前夜の開幕戦で初優勝した新鋭ジョニーを襲う勝負巧者ジャレッドの一撃!
WELCOME RACE FANS!! ダートトラックライダー/FEVHOTSレースプロモーターのハヤシです。他車との接触も容易に起こりうるショートトラック。その実態はターン半径や (比較的) グリップレベル良好なレコードラインの狭小さも相まって、ハンドルバーtoハンドルバーの "過激な肉弾戦" です。

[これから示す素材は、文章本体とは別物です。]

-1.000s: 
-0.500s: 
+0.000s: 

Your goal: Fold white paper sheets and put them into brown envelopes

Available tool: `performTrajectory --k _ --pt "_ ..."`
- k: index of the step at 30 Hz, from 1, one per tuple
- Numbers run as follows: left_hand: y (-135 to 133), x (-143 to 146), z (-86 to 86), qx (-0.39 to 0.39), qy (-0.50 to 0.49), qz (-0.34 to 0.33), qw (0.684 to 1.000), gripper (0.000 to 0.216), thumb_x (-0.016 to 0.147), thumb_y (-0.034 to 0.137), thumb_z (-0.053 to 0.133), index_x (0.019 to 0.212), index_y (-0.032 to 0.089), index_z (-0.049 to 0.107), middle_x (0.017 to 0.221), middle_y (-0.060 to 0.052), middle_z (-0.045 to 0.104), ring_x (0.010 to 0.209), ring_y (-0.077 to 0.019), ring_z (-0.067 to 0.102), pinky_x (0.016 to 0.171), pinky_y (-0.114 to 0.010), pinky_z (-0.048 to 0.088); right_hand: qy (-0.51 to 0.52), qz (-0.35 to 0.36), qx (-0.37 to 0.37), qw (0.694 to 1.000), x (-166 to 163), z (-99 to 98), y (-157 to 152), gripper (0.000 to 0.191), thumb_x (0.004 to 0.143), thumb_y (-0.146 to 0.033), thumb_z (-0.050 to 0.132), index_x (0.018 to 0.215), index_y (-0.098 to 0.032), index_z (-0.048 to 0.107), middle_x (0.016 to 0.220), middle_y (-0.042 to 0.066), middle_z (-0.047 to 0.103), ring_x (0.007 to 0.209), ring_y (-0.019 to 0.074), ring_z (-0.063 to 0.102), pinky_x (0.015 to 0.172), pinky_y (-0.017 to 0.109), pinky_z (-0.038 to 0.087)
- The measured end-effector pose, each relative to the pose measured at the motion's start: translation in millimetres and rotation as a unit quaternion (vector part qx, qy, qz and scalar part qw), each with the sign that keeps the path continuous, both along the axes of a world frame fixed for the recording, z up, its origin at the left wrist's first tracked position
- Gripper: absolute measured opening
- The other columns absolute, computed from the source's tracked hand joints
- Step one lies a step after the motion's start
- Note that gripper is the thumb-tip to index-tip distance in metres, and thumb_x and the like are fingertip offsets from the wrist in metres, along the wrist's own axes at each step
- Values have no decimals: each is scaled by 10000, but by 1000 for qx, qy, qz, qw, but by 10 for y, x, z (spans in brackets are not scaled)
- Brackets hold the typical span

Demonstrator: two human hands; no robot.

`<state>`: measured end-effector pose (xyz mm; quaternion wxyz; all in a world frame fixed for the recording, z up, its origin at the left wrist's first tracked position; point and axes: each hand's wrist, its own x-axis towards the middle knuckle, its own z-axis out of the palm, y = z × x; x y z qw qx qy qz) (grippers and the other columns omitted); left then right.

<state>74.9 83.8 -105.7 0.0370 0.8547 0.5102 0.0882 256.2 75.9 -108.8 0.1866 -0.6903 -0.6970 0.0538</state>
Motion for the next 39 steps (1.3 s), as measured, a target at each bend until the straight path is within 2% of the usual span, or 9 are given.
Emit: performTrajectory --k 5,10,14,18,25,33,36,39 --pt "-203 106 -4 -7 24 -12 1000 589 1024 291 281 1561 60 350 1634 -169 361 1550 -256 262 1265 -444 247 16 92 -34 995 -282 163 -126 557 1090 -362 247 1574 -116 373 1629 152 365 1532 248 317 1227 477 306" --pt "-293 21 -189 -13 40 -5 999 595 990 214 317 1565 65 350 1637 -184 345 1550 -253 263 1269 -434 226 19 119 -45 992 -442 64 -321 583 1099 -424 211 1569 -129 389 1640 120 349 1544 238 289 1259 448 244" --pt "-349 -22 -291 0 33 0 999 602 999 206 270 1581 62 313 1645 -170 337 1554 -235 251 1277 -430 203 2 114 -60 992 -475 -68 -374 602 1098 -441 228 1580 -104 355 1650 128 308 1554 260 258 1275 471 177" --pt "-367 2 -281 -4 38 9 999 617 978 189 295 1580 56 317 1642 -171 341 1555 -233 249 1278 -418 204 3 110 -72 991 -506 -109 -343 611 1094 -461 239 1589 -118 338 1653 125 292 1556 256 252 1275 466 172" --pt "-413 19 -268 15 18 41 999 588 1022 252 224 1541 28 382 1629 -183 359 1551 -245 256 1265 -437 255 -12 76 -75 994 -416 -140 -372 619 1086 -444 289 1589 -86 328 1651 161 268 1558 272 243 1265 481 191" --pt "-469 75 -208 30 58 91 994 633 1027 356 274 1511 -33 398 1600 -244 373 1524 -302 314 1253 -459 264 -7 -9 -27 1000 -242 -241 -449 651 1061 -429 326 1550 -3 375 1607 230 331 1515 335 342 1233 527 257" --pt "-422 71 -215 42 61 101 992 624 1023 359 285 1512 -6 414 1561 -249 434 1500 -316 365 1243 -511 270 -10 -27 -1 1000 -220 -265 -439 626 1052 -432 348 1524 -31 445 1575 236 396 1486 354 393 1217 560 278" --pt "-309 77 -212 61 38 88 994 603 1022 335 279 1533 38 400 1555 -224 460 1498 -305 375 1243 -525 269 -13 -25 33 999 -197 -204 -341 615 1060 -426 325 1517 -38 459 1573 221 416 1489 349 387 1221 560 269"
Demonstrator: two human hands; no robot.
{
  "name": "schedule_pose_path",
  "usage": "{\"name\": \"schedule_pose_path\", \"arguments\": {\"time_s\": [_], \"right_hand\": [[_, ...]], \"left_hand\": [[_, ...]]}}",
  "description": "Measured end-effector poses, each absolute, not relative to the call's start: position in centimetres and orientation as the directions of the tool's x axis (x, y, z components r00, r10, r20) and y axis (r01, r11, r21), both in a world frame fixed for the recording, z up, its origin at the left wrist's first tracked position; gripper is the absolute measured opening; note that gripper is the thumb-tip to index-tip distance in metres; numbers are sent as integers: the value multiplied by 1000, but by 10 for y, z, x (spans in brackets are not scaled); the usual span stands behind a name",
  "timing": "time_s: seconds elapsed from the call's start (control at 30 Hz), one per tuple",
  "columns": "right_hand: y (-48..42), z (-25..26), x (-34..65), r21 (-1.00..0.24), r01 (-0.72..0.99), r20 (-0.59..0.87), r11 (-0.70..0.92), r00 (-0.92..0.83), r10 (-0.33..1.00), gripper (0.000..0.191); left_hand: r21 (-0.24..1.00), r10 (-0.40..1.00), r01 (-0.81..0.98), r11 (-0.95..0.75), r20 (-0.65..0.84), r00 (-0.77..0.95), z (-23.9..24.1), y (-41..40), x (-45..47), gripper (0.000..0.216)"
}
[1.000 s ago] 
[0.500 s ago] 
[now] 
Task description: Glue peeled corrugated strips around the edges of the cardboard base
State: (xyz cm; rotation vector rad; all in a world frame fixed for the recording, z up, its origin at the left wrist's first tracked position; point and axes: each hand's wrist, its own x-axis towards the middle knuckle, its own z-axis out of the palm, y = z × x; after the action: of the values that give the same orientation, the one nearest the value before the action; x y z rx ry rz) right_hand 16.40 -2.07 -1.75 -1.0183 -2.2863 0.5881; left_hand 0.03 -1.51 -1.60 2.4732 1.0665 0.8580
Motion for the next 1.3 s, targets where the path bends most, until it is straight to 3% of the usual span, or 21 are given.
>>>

というわけで本日ご覧いただきたいのはこの動画、2012年のGNCデイトナ・ショートトラック第2夜、25周の決勝レース・白旗掲示後の最終周にジャレッド・ミース (レースナンバー9) とジョニー・ルイス (レースナンバー10) が絡んだ、トップを激しく争う真剣勝負の末のクラッシュシーンです。
25周目のターン2立ち上がりでミースのインを差して前に出たルイスですが、続くターン3進入では鋭く追撃するミースに内側から (文字通りの) 足払いをかけられる形で転倒を喫します。この接触でバランスを崩したミースも、立ち上がりまでサラッサラで前に進まないアウトサイドに大きく孕み、後続のレースナンバー20、マシュー・ウェイドマンに優勝をさらわれる結果となってしまいました。
最終周最終ターンまでトップ争いを繰り広げた両者にとっては不幸な "レーシングアクシデント" でしたが、示唆に富む映像が今に残されたことは、我々にはかえって幸運だったかもしれません。
やられたらやりかえす→X・やったらやりかえされるかも→Oと心得るべし
当時は伝統的に、2日続けてのショートトラック戦ダブルヘッダーで新シーズンの幕を開けていた本場アメリカの最高峰レースGNC、前夜の開幕戦にて自身初優勝を上げたジョニー・ルイスはこの時23歳。幼少期からアマチュア界では全米に名の知れた存在でしたが、3歳年上ですでに2回の全米王者となっていたジャレッド・ミースの "本気のかわいがり" をモロに食らった格好です。
丁々発止やりあう相手との位置関係を、チェッカーフラッグを受ける最後の瞬間・・・のその前までどう描くか、具体的には25周のレース運びのどのタイミングで前に出るか、またその後どう振る舞って逃げ切るか、をイメージする引き出しの多さ・・・経験とシミュレーション・・・で上回ったミースに押し出され、敢えなくダウンしたルイス。しかし彼の転倒からの復帰の素早さもまた、特筆すべきものがあります。
本場のトッププロ同士のことだからこの程度で済んでますけどね・・・
動画の0:46付近からのスロー再生をご覧いただけば一目瞭然ですが、この転倒はルイスのホットシューを履いた左足がミース車の前輪に弾かれ、全身・特に上体のバランスを大きく崩すことで、前輪が完全にトラクションを失って起きたものです。それ以前にそれぞれの車体や身体が接触したことが原因ではありません。
これまでの連載を通して、ダートトラックレーシングがただの豪快な "イッタレどんどんオラオラ系モータースポーツ" では全くない、むしろライダーが極めて繊細な操作を常に要求されていることはすでに幾度も記してきているつもりですが、特に短距離オーバルでの "ショートトラック戦" は、トラックが小さければ小さいほど、タイヤ1本分、いえいえたった50mmくらいのラインを狙って鬩ぎ合う、高い集中力と技術が・・・単にグルグル走るだけなら別にそんなものなくても楽しめるんですけど・・・勝つためには間違いなく必要な競技です。
このいつかはきっと終わるであろう "おうちじかん" の期間、これから先どうやって前ブレーキなしのマシンで "針穴にピアノ線?を通すような高度なライディング" に磨きをかけるか、マシンの調整も含めて次の手をじっくり模索してみるのも、経験者にとっては有意義な時の過ごし方かもしれません。
未体験や未見でダートトラックに興味の湧いた方も、レース未経験の方も、世にあまりある情報をえり好みせずあれこれとガブ飲みしながら、道具を揃えたりなんかして来るべきデビューの日に備えてはいかがでしょうか?
ではまた金曜日の "Flat Track Friday!!" でお目にかかりましょう!